Sur les frais liés au litige :
D’une part, il y a lieu, dans les circonstances de l’espèce, de mettre à la charge du centre hospitalier de La Ferté-Bernard une somme de 2 000 euros au titre des frais exposés par la requérante non compris dans les dépens, en application des dispositions de l’article L. 761-1 du code de justice administrative.
D’autre part, dans les circonstances de l’espèce, il y a lieu de mettre à la charge du centre hospitalier de La Ferté-Bernard une somme de 1 500 euros au titre des frais exposés par la CPAM de l’Orne non compris dans les dépens, en application des dispositions de l’article L. 761-1 du code de justice administrative.
D E C I D E :
Article 1er : Le centre hospitalier de La Ferté-Bernard versera à Mme A… la somme de 111 819,80 euros, qui tient compte de la déduction de la provision de 43 500 euros qu’elle a perçue.
Article 2 : Le centre hospitalier de La Ferté-Bernard est condamné à verser à la CPAM de l’Orne la somme de 21 422,11 euros. Cette somme portera intérêts au taux légal à compter du 29 avril 2021 et ces intérêts seront capitalisés pour produire eux-mêmes intérêts à la date du 30 décembre 2023 puis à chaque échéance annuelle à compter de cette date.
Article 3 : Le centre hospitalier de La Ferté-Bernard versera à la CPAM de l’Orne la somme de 1 212 euros au titre de l’indemnité forfaitaire de gestion.
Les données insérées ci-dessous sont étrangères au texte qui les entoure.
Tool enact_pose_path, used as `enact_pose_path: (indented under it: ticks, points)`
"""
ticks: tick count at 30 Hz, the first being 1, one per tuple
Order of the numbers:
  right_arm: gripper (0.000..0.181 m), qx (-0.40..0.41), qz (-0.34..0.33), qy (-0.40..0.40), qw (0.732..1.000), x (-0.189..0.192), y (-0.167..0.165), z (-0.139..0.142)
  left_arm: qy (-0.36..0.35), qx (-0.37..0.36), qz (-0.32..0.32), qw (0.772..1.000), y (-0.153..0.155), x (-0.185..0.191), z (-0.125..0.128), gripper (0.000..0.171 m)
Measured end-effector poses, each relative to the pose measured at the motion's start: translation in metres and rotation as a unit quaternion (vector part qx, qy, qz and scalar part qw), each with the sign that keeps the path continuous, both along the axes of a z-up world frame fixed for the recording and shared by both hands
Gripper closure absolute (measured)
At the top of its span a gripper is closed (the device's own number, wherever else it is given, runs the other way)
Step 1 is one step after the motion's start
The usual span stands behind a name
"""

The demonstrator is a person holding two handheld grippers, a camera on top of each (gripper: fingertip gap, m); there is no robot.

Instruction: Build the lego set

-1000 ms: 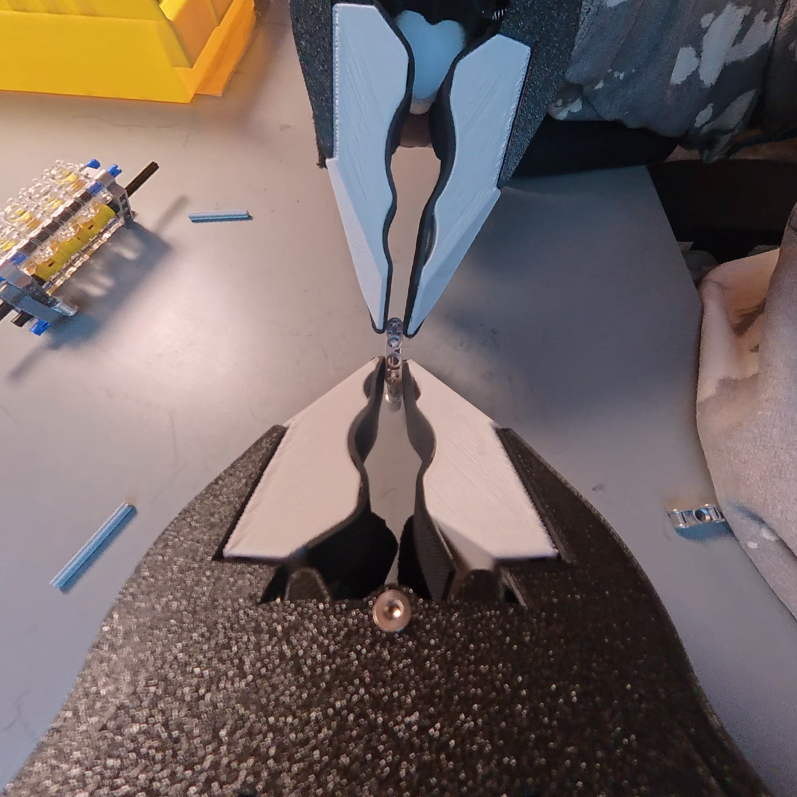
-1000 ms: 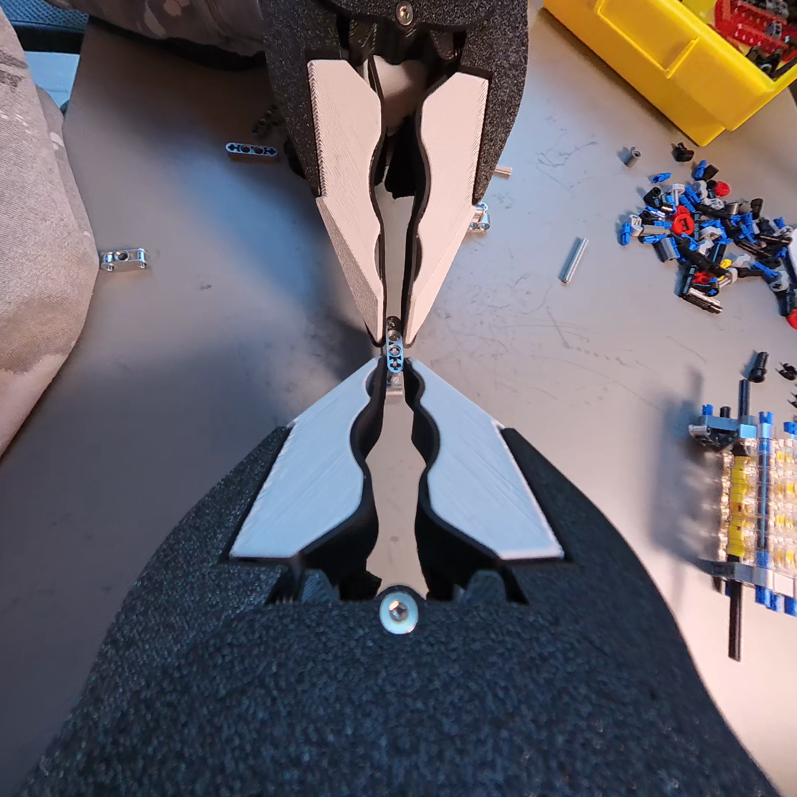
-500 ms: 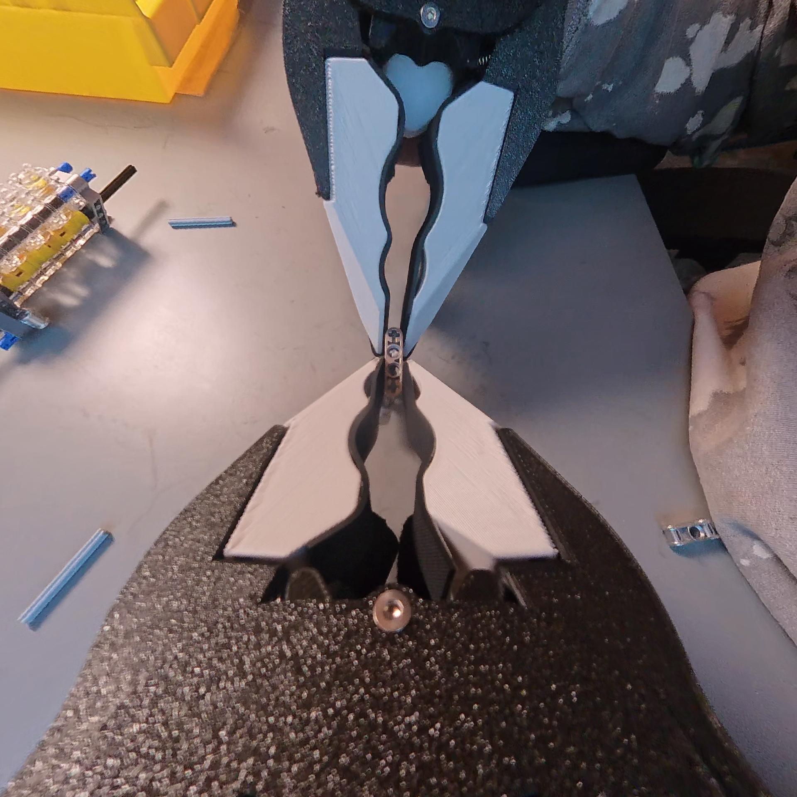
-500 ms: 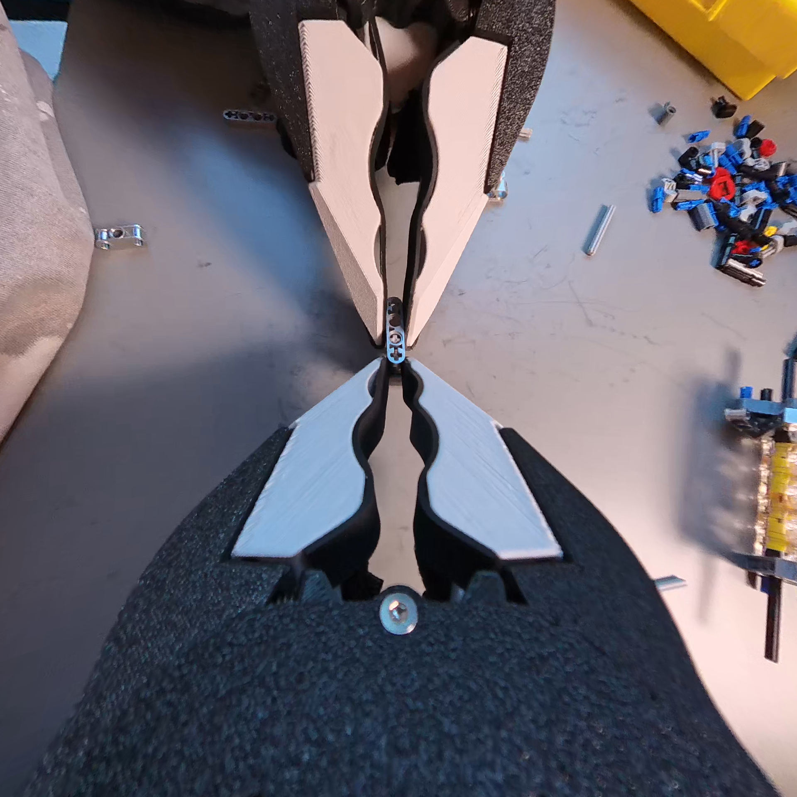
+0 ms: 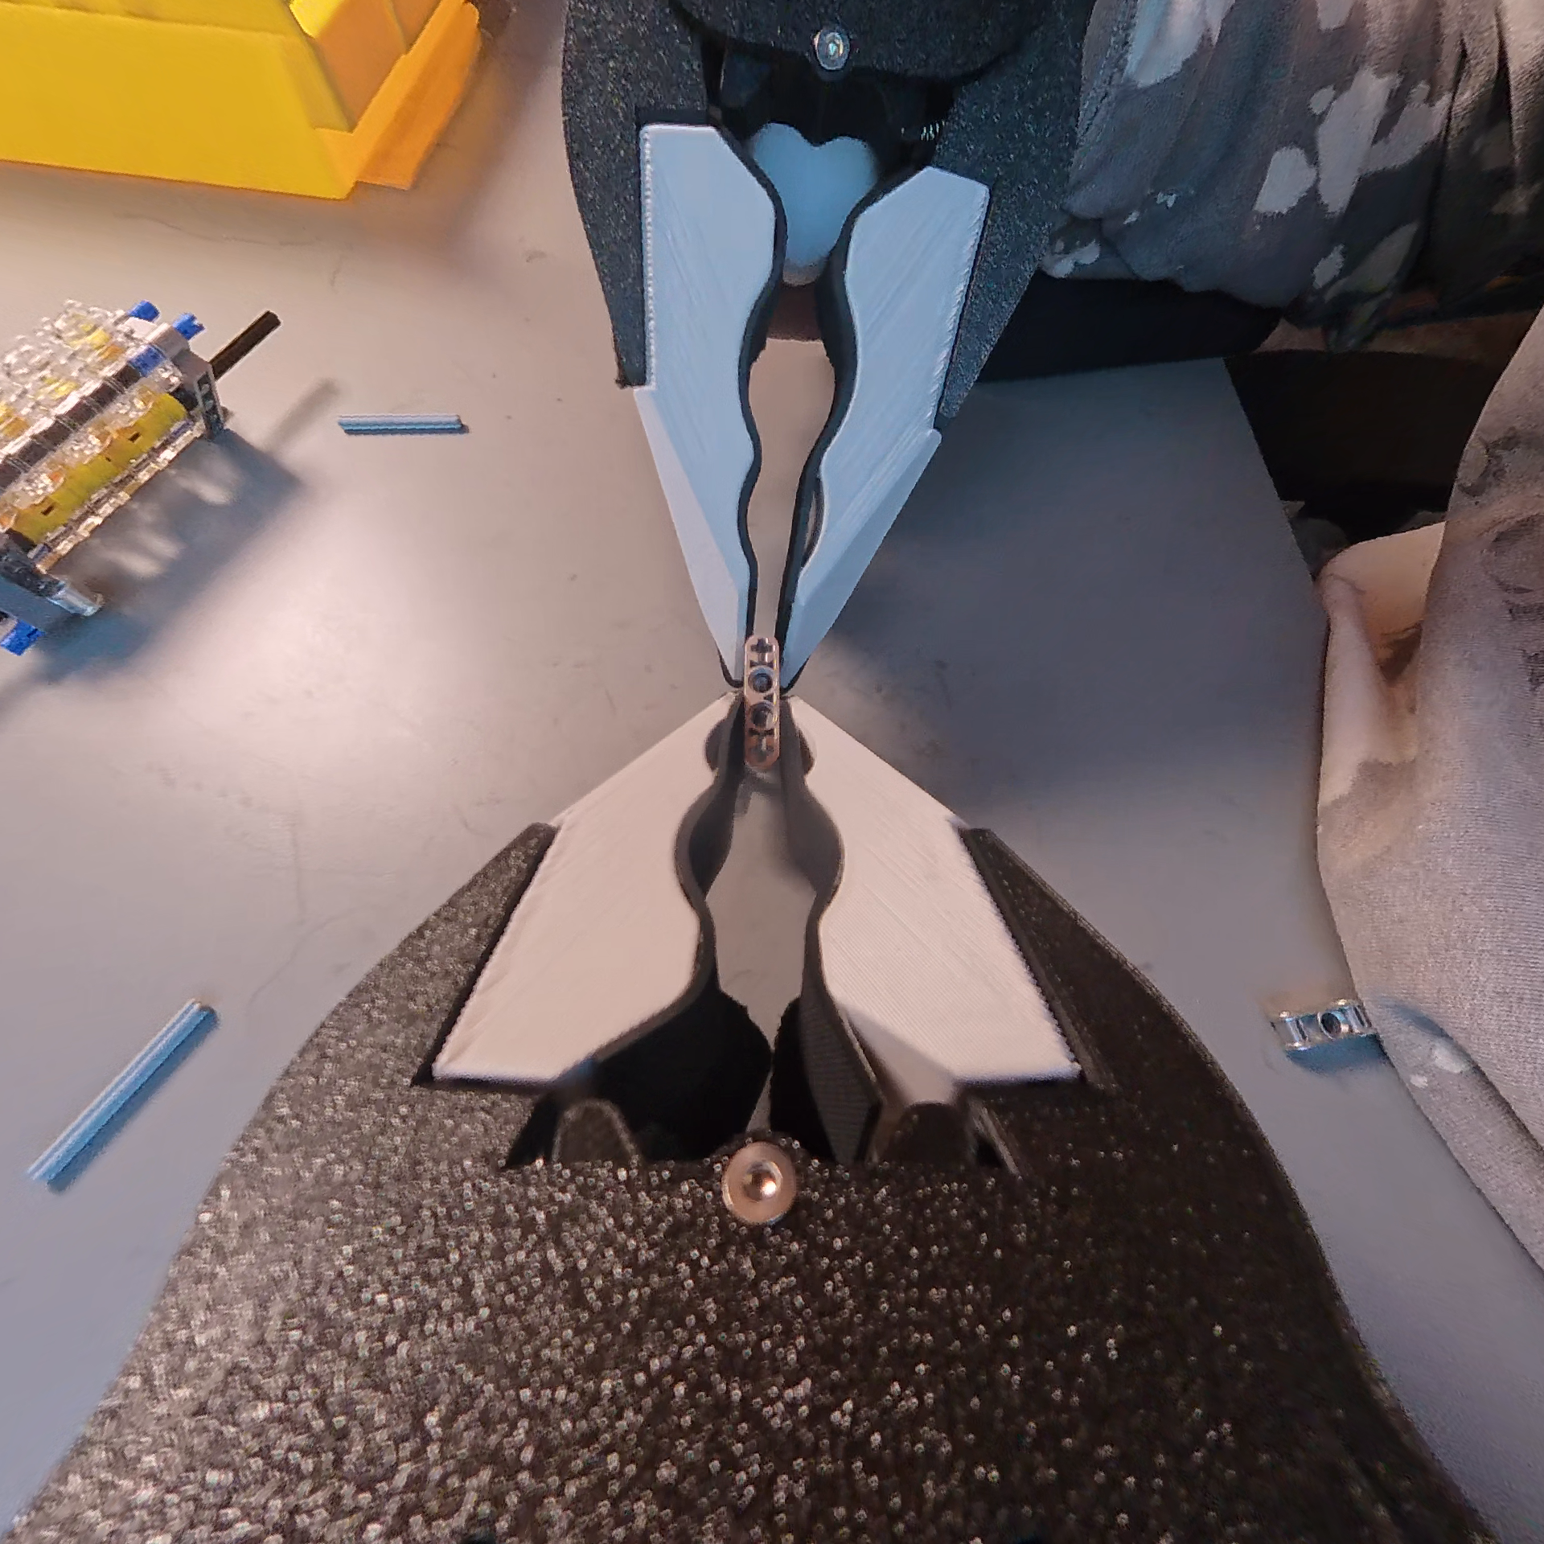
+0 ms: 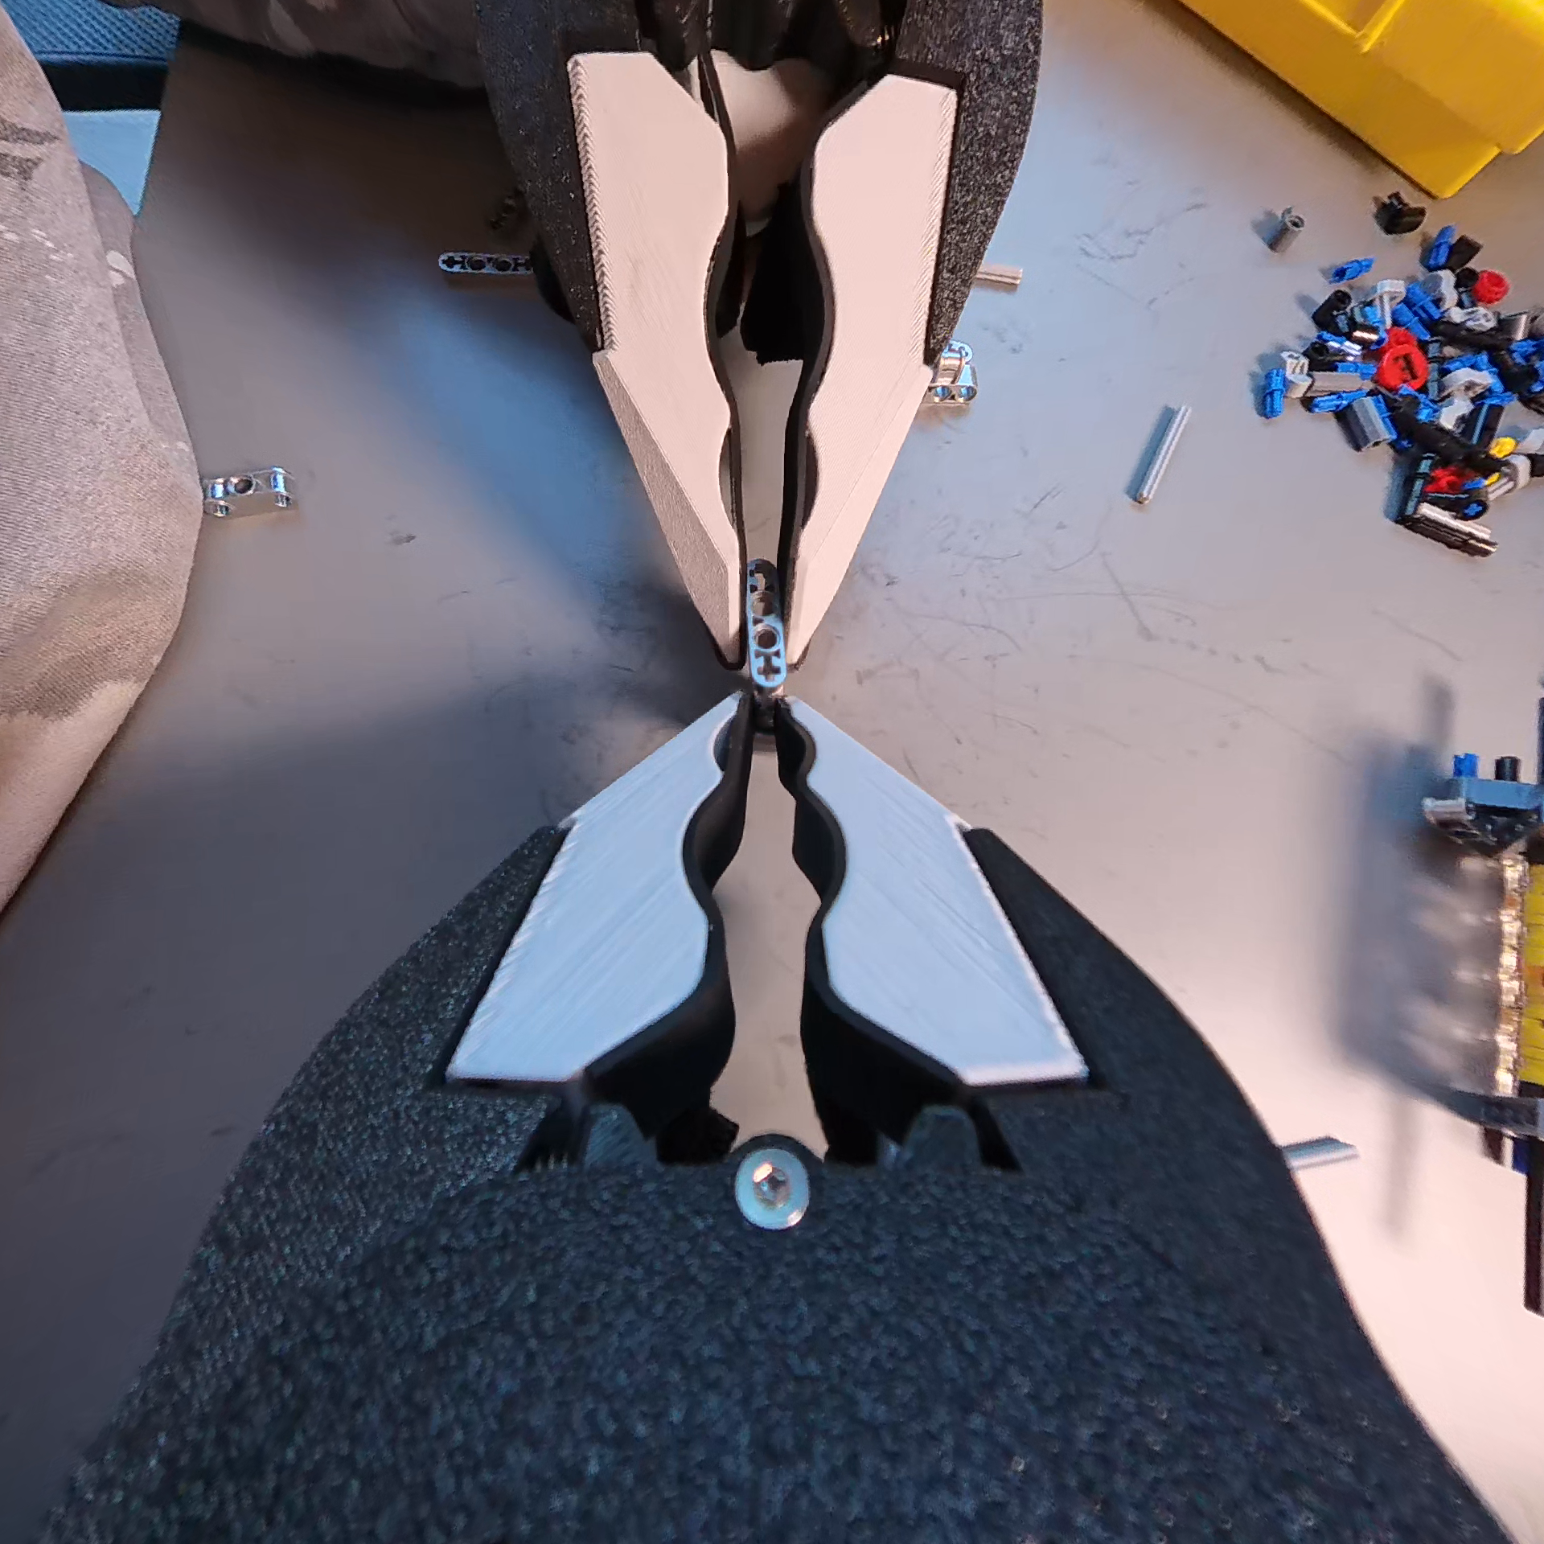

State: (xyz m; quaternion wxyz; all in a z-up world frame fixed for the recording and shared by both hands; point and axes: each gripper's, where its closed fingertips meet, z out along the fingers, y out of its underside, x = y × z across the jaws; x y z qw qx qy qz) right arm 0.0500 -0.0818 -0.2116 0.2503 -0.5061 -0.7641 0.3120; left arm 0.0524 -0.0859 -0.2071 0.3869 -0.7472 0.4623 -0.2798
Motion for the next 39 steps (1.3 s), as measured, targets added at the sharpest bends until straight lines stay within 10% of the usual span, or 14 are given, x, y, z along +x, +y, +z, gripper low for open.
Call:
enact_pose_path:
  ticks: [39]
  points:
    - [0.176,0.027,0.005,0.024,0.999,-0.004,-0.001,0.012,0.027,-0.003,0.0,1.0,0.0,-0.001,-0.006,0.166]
Article 4 : Les frais d’expertise, liquidés et taxés à la somme de 3 607,08 euros, par une ordonnance du président du tribunal administratif de Nantes du 14 avril 2020, sont mis à la charge définitive du centre hospitalier de La Ferté-Bernard.
Article 5 : Le centre hospitalier de La Ferté-Bernard versera à Mme A… une somme de 2 000 euros, et à la CPAM de l’Orne une somme de 1 500 euros en application des dispositions de l’article L. 761-1 du code de justice administrative.
Article 6 : Le surplus des conclusions des parties est rejeté.
Article 7 : Le présent jugement sera notifié à Mme B… A…, à la caisse primaire d’assurance maladie de l’Orne et au centre hospitalier de La Ferté-Bernard.
Une copie sera adressée pour information à l’expert.
Délibéré après l’audience du 27 novembre 2025, à laquelle siégeaient :
Mme Béria-Guillaumie, présidente,
Mme Gibson-Théry, première conseillère,
Mme Baufumé, première conseillère.
Rendu public par mise à disposition au greffe le 18 décembre 2025.
La rapporteure,
S. GIBSON-THÉRY
La présidente,
M. BÉRIA-GUILLAUMIELa greffière,
B. GAUTIER
La République mande et ordonne à la ministre de la santé, des familles, de l’autonomie et des personnes handicapées en ce qui la concerne ou à tous commissaires de justice à ce requis en ce qui concerne les voies de droit commun, contre les parties privées, de pourvoir à l’exécution de la présente décision.